En qualifiant de "fantasmatique" la théorie mimologique, je ne prétends pas désigner une "fausseté" toute relative et qui n'est nullement de notre propos, mais simplement connoter le rôle essentiel que joue dans la pensée mimologique, exemple caractérisé de wishful thinking, un système complexe et plus ou moins conscient de désirs, disons de prédilections à satisfaire : substantialisme (refus de l'abstraction), attachement - souvent observé ici - aux éléments les plus "concrets" de la langue, sons et vocables, sémantèmes plutôt que morphèmes, noms plutôt que verbes, noms propres plutôt que noms communs; besoin de valorisation (refus de la neutralité), qui fait constamment prendre parti, préférer ceci ou cela, une langue à une autre, les voyelles aux consonnes, les consonnes aux voyelles, l'ordo rectus ou le rectus ordo, le masculin ou le féminin, quitte à sans cesse équilibrer la valorisation première d'une contre-valorisation compensatoire en privilégiant ce que l'on défavorise; instinct de motivation (refus de la gratuité, horreur du vide sémantique), qui ne supporte de signifiance que "nécessaire", justifiée et comme innocentée par quelque relation naturelle entre ses termes; goût dominant enfin de l'analogie (refus de la différence), qui oriente irrésistiblement, et comme en toute évidence, cette recherche de "justesse" vers l'espèce bien particulière qu'en est la justification par ressemblance.

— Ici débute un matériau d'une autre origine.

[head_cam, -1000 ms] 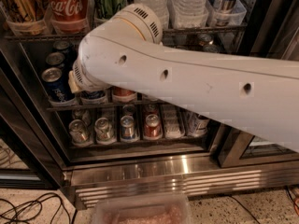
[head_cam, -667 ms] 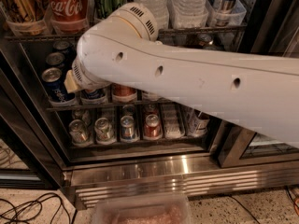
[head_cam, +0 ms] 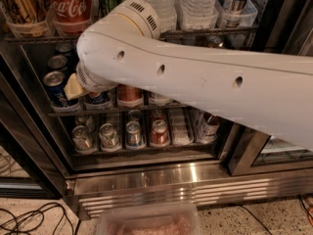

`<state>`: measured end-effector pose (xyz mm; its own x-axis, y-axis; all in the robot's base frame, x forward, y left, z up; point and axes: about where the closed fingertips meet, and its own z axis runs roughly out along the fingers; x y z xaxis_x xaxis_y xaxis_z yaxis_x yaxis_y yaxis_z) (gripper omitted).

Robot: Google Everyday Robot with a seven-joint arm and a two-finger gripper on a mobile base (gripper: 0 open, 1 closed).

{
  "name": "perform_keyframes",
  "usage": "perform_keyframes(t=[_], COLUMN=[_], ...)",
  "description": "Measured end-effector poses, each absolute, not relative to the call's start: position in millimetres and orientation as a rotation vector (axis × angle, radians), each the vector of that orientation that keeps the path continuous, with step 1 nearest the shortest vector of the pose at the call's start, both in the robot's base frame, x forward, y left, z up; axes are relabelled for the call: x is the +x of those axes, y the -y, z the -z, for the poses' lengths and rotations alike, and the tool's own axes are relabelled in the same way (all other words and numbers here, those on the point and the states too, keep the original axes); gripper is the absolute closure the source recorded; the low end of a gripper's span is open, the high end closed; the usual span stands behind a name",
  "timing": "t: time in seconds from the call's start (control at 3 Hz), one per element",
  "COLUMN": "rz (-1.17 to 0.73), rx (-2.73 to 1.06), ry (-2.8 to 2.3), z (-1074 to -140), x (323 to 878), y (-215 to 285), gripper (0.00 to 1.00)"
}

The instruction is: Pick pepsi can from middle shelf of fridge

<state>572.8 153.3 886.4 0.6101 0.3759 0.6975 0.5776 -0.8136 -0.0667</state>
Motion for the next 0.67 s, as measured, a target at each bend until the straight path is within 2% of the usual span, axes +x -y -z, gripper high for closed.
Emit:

Nous avons reconnu ensemble la difficulté effective de concevoir un autre mode de motivation (1) mais le mouvement spontané et caractéristique du désir cratylien est bien de ne pas même l'essayer, et d'aller droit à son objet; autre glissement constant (nous l'avons rencontré, par exemple, chez Proust, chez Leiris, à l'instant chez Jespersen), parallèle ou plutôt convergent, celui qui attribue tout spontanément à la mimologie ce qui relève de la motivation indirecte : étymologie fantaisiste, association lexicale. Ce parti pris de la ressemblance est proprement le noyau de la pensée cratylienne, où il n'est peut-être pas trop aventuré d'entendre quelques résonances bien connues de la psychanalyse : thème "oedipien" de l'indifférenciation utérine, thème "narcissique" de la relation en miroir - qui fait du mimologisme une spéculation au double sens du mot -, et, en termes lacaniens, fuite du symbolique et refuge dans l'imaginaire.

 

Gérard Genette, Mimologiques - voyage en Cratylie - Éditions du Seuil, collection "Poétique", 1976.

 

1. Le seul exemple rencontré, encore tout hypothétique, d'une relation métonymique entre signifié et signifiant, c'est l'explication, selon Jackobson, de la labiale de mama par le mouvement de succion de la tétée ("Pourquoi papa et maman", Langage enfantin et Aphasie) : selon cette hypothèse, le nom de la mère ne ressemblerait pas à la mère, mais proviendrait d'elle selon un rapport de cause à effet. Quant à la relation synecdochique (la partie symbole du tout), chère à Coleridge et au symbolisme romantique, elle ne semble avoir inspiré aucune spéculation proprement linguistique. Dommage : la rêverie serait plaisante, du mot comme membre et microcosme de la chose.